Exercise prompt: The answer must consist of every line from the data that holds "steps".

Information provided:
========================
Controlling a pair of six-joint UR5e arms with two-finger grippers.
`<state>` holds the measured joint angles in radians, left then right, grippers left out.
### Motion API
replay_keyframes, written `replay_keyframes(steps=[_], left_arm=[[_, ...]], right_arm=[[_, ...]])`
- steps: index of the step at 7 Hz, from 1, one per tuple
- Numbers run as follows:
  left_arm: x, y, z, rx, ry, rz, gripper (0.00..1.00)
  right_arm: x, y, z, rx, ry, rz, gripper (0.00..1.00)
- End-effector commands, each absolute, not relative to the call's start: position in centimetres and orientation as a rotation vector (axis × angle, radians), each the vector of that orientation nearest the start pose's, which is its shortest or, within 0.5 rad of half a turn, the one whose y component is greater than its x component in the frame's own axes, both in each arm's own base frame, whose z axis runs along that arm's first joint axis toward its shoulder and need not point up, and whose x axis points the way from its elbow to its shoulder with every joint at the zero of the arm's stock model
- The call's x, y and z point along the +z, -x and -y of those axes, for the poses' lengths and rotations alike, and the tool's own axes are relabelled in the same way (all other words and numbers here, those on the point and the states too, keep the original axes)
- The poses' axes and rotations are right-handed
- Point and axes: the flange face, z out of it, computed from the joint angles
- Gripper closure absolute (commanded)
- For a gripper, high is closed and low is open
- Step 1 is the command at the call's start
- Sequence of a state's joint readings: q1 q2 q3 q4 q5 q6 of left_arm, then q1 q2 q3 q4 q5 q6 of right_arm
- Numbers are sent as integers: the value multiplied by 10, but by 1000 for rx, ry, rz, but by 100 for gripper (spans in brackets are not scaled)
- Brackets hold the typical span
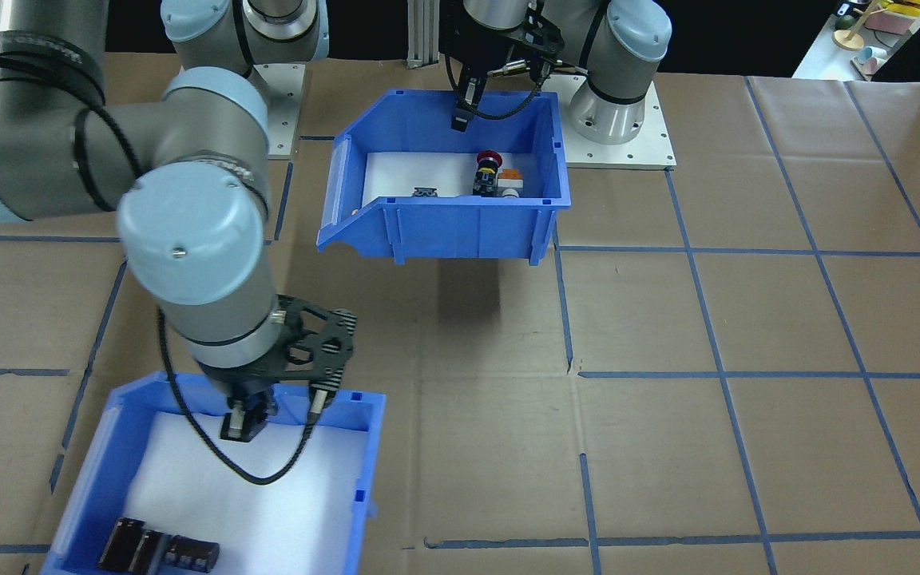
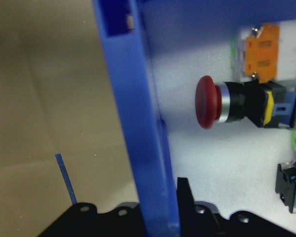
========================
Output for this task:
replay_keyframes, written `replay_keyframes(steps=[_], left_arm=[[_, ...]], right_arm=[[_, ...]])`
- steps: index of the step at 7 Hz, from 1, one per tuple

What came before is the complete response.